The Warriors points distribution exhibits greater variability; the distance between the median and 10th percentile is almost 30 points, whereas the thunders’ is less than 20. Also, there are more outliers, the distance between the 10th and 90th percentile is slightly larger, and the standard deviation is also slightly larger.
Practice Quiz #3#
I hand you a dataset which shows the maximum and minimum temperature each day in San Francisco over the past year. What would you do in an exploratory analysis of this data? What kind of visualizations would you make, which summary statistics would you compute, and why?
There is no one correct answer, you will be graded on whether your approach is reasonable given this sort of data, and whether your approach is likely to reveal interesting trends.

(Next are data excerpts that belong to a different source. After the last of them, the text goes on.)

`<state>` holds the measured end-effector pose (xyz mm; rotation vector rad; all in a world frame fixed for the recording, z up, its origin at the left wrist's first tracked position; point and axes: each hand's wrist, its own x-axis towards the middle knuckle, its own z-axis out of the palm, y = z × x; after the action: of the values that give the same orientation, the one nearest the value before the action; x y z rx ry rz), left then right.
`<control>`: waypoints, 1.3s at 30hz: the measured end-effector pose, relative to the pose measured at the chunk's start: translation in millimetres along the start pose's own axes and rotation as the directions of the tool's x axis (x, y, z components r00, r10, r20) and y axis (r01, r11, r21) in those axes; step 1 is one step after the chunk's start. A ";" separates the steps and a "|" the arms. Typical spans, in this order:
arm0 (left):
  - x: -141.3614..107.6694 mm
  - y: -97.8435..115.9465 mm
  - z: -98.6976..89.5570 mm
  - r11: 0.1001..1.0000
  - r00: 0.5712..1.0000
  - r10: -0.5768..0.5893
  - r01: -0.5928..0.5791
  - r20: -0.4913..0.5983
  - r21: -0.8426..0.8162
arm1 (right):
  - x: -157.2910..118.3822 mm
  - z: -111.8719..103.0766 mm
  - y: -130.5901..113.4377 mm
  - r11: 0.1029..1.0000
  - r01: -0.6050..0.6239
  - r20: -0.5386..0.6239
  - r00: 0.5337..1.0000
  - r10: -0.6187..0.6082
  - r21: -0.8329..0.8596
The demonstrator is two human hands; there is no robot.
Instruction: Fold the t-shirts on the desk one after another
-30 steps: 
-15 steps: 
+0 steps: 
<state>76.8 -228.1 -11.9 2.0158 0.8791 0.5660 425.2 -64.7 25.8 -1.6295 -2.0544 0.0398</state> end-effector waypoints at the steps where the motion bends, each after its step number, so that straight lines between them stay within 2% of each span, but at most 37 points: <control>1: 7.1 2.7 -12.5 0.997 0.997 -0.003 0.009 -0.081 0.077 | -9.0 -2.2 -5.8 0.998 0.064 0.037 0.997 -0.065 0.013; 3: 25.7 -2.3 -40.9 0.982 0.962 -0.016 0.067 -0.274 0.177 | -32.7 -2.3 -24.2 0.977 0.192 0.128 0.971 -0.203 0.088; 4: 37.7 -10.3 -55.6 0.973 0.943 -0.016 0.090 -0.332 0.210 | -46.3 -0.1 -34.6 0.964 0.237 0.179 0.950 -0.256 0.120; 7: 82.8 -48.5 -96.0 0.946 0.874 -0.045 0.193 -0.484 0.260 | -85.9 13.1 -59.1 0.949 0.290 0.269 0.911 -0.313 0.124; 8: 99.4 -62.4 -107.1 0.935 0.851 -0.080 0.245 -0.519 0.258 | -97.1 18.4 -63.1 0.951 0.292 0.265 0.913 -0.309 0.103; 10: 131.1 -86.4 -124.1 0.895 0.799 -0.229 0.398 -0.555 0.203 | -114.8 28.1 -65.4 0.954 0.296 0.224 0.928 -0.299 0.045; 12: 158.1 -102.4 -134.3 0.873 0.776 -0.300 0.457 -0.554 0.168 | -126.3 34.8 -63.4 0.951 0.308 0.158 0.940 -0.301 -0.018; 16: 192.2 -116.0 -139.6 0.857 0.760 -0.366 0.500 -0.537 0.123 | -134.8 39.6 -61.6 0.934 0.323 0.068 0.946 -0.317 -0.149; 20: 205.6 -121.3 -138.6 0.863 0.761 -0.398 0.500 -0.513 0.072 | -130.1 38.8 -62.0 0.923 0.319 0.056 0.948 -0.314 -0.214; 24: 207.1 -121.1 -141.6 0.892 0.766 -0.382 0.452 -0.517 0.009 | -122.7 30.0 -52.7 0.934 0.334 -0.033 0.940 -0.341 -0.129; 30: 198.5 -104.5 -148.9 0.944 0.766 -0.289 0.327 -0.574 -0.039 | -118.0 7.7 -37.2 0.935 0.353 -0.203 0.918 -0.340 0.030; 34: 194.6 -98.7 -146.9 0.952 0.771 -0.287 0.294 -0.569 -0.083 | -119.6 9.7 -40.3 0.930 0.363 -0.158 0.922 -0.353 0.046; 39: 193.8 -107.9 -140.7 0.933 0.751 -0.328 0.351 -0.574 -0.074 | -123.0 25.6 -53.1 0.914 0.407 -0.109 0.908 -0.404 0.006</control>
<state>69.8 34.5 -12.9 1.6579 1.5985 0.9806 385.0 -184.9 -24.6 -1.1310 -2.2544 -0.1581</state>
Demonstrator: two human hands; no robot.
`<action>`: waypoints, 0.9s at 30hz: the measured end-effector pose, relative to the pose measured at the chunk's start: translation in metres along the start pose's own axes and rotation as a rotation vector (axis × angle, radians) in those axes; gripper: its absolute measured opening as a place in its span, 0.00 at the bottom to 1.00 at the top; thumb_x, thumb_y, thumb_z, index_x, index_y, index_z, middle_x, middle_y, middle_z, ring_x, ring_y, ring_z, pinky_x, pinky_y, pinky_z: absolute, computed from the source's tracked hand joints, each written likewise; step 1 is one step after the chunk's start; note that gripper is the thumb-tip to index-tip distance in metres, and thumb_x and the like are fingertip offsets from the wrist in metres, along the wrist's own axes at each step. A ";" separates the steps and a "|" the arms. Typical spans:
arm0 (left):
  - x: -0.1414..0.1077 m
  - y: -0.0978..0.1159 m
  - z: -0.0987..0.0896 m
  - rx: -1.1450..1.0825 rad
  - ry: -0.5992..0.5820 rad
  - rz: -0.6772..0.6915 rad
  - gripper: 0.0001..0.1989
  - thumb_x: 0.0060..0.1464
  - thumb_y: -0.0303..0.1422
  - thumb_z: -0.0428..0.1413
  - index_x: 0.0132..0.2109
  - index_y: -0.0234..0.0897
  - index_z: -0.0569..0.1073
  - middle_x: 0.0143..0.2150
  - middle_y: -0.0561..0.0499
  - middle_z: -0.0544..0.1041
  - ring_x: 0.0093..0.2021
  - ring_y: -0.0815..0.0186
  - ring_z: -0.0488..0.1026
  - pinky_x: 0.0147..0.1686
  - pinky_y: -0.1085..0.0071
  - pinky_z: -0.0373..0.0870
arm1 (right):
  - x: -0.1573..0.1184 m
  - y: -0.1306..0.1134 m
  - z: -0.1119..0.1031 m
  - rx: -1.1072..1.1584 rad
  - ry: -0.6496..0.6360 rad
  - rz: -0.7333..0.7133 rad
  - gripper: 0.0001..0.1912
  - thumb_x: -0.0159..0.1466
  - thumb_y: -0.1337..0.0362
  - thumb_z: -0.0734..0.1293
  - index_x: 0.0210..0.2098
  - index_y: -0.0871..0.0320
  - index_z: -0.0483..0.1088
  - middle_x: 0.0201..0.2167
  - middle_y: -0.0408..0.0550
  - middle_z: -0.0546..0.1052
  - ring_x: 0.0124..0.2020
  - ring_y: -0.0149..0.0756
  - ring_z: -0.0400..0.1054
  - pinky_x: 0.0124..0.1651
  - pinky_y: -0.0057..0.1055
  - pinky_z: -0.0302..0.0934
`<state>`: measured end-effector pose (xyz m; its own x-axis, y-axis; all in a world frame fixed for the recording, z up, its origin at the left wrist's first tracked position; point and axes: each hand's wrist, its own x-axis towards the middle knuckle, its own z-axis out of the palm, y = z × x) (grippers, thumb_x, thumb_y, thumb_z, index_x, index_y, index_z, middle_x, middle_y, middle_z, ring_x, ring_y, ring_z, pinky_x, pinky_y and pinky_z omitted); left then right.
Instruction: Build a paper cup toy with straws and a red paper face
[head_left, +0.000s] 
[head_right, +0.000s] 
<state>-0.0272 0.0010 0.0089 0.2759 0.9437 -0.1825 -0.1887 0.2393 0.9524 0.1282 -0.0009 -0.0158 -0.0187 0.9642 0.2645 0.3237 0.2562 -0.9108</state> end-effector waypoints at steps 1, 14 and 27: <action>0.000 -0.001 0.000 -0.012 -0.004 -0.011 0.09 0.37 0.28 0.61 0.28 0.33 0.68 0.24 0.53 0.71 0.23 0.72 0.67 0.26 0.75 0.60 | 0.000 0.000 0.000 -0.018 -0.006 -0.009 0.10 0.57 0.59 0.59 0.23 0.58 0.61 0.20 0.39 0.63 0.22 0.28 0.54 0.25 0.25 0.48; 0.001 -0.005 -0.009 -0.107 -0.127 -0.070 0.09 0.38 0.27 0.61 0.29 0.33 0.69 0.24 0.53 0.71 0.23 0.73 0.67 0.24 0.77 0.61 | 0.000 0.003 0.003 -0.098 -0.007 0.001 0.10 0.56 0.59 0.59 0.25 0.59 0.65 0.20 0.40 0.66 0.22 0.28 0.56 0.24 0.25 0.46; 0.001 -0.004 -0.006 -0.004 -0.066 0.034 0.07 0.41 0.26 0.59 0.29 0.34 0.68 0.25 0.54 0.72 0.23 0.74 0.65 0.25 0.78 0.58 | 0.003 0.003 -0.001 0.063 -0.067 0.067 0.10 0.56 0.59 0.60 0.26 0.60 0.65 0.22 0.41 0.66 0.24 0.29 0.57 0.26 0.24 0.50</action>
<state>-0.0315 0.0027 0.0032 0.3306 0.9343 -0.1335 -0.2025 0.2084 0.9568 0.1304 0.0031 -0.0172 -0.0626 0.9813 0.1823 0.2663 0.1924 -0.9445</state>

In the dataset represented by the histogram below, is the mean a. About the same as the median, b. Larger than the median, or c. Smaller than the median?
Explain why you think your answer is correct. (Even if your answer is technically incorrect, you’ll get full credit if your reasoning is sound—we don’t expect you to compute the mean and median).
Which of the two distributions exhibits greater variability? Justify your answer with an appropriate quantitative measure of variability.
Practice Quiz 3 Solutions
Make a line plot of the temperature vs day with one line for the daily maximum and one line for the daily minimum to look for seasonal patterns. Make a histogram of the daily maximum temperatures to get a sense of the variability. For summary statistics, compute the max, min, mean, and median high and low temperatures for each month as well as the year. Then make a line plot with the mean temps for each month with one line for high temps and one line for low temps to see a smoothed plot of seasonal trends.
The mean and median look about the same; the histogram looks like it is roughly balanced around the center.
The variability of the 2020 data is higher. The standard deviation is almost twice as large. The gap between the mean and median is also almost twice as large, which reflects the presence of more outliers.